Does will have discharge when pregnant and secrete hormones. This could be what your buck was interested in. You need to remove your buck from your pregnant does. Trying to breed them now can cause abortion.
Do any of your does have udders developing? If you aren't sure if they are pregnant, send in blood to test for pregnancy.


----------



## Ambernd_4711 (Feb 17, 2017)

One doe is starting to get udders. The other 2 that are first timers I think are starting to but it's hard to tell just yet. I was going to separate them from the buck in a week or 2 as the new buckling I'm getting won't be ready until march to keep him company. And since he hasn't been harassing the girls. Hate to leave him by himself. But I guess I may have to if he's jeopardizing their pregnancies. It was Gloria's tail wagging that really threw me off though. Even if it was just the scent of her hormones she would still stand for him and wag her tail?


----------



## goatblessings (Jan 6, 2015)

Possibly. I have a doe that gets very affectionate into her pregnancy.


----------



## groovyoldlady (Jul 21, 2011)

He shouldn't be too lonely if he shares a fenceline with the does. And hormones make does do CUH-RAZY things when they're pregnant (I think it's all just to make us people nuts with worry!).


----------



## luvmyherd (Apr 9, 2011)

I have had it happen.

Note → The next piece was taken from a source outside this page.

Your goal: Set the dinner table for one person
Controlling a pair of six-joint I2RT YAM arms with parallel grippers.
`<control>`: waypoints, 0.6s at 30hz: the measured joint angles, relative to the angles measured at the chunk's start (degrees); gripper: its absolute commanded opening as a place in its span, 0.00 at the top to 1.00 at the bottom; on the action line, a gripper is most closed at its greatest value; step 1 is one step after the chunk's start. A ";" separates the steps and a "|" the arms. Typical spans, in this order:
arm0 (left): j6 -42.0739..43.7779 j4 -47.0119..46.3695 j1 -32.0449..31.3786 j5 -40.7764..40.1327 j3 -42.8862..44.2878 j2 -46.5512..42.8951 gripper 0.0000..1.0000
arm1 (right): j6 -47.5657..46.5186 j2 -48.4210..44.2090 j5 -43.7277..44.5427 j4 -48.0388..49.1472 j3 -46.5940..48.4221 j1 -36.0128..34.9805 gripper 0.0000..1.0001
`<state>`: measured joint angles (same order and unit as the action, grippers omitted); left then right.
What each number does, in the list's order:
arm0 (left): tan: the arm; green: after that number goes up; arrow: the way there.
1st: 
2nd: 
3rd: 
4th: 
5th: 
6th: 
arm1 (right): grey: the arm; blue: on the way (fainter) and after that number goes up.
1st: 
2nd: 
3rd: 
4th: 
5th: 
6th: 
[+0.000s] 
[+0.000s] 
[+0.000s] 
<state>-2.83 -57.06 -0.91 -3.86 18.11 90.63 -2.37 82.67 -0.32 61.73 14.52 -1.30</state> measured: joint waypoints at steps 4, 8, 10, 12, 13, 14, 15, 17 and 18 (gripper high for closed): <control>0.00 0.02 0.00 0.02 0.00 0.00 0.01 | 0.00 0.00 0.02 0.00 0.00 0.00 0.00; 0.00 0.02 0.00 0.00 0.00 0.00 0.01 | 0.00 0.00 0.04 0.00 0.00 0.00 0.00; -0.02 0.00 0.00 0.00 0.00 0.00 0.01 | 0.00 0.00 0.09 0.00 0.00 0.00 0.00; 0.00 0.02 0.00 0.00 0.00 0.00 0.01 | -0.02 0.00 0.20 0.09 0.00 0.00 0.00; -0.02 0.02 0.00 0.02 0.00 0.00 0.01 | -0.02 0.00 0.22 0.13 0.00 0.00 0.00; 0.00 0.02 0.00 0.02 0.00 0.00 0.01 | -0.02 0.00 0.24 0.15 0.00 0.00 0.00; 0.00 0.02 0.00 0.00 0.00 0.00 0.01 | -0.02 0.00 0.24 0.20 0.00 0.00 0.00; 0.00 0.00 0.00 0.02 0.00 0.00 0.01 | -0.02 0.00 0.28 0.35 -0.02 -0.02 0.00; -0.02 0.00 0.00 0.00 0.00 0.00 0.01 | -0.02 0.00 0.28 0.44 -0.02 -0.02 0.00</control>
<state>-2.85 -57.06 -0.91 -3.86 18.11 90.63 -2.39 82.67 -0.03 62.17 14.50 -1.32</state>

I was worried she might deliver early because of it but she did not. (And he really nailed her.) I have also seen a doe bred and then bred a couple of months later and have the babies on the first due date.
Yep! They like to keep us guessing.
Welcome to the forum.


----------



## Jessica84 (Oct 27, 2011)

I had a doe that let the buck casually do his thing no matter how far along she was. He never aborted her and some days they really went at it. Now I didn't much like the whole think so I took her away when she started to show signs that she really was bred. 
But if you reach down and actually feel her udder you will be able to tell if she is making one or not. There will be a big of firmness to it not just skin or nothing. When you feel and If she is making a udder you will know what I'm talking about 
But keeping them apart I think he will be just fine by himself for a month. It actually might make him even more happy when his little friend comes along and not have the whole 'all those girls are mine and your trying to take them away' attitude going on


----------



## wndngrvr (Dec 10, 2011)

I have a doe that always is teasing the buck - she is very big right now and due next month. Stands at the bucks gate tail wagging. 
I personally would never leave the buck with my does. My breeding are a five minute deal. Put the doe in a penned area - take the buck to her and after the breeding I put him back home. Mark the calendar and keep an eye out for the 19-21 days after breeding. Also marked on the calendar who to keep an eye on.


----------